TASK STATEMENT →
Pull every line containing "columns" from the listing below.

INFORMATION PROVIDED →

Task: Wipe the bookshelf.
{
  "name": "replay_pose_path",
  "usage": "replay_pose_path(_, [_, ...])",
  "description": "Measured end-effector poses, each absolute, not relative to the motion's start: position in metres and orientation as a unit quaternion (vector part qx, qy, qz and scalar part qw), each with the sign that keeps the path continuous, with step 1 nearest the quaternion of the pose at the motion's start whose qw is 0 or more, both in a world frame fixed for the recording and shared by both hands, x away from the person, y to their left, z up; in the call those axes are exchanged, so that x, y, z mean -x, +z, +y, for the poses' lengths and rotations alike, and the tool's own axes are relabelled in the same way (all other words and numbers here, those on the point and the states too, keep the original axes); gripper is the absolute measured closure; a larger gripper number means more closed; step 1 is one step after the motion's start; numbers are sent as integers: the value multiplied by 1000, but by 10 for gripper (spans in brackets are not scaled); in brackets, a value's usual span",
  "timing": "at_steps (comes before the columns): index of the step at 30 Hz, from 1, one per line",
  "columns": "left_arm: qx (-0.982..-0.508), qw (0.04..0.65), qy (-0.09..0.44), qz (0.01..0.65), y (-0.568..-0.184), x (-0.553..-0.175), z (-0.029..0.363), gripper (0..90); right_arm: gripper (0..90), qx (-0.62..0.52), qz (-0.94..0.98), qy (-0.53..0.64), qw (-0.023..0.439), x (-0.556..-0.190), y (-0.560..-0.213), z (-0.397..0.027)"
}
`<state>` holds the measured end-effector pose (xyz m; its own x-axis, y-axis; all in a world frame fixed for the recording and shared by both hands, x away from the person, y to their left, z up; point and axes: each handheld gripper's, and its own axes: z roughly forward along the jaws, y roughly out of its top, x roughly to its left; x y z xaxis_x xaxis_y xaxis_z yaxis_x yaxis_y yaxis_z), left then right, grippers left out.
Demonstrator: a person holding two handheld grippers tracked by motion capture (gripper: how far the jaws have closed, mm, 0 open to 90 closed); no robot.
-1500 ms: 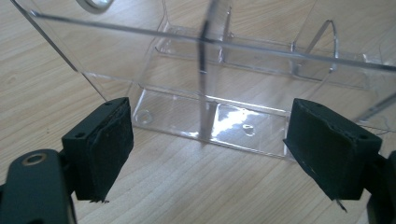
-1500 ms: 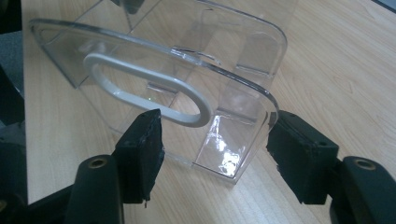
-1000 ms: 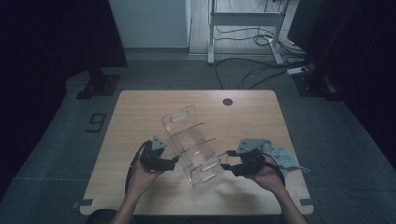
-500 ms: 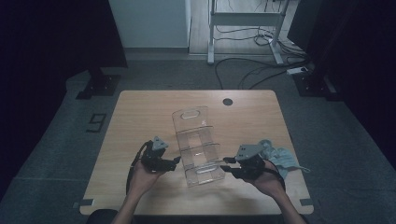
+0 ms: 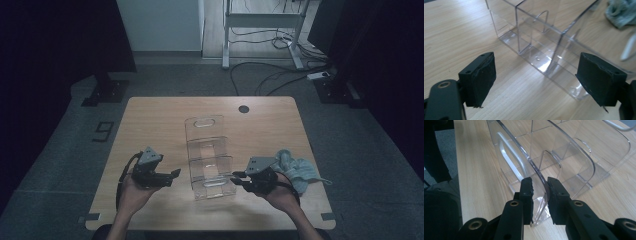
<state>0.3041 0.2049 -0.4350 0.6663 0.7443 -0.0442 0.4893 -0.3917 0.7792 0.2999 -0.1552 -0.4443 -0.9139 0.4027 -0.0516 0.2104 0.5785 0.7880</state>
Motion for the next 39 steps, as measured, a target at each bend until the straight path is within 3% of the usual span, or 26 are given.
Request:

COMPLETED TASK →
  "timing": "at_steps (comes before the columns): index of the step at 30 Hz, from 1, one per line",
  "columns": "left_arm: qx (-0.982..-0.508), qw (0.04..0.65), qy (-0.09..0.44), qz (0.01..0.65), y (-0.568..-0.184), x (-0.553..-0.175), z (-0.029..0.363), gripper (0..90); right_arm: gripper (0..90), qx (-0.62..0.52), qz (-0.94..0.98), qy (-0.53..0.64), qw (-0.023..0.439), x (-0.556..-0.190), y (-0.560..-0.213), z (-0.397..0.027)"

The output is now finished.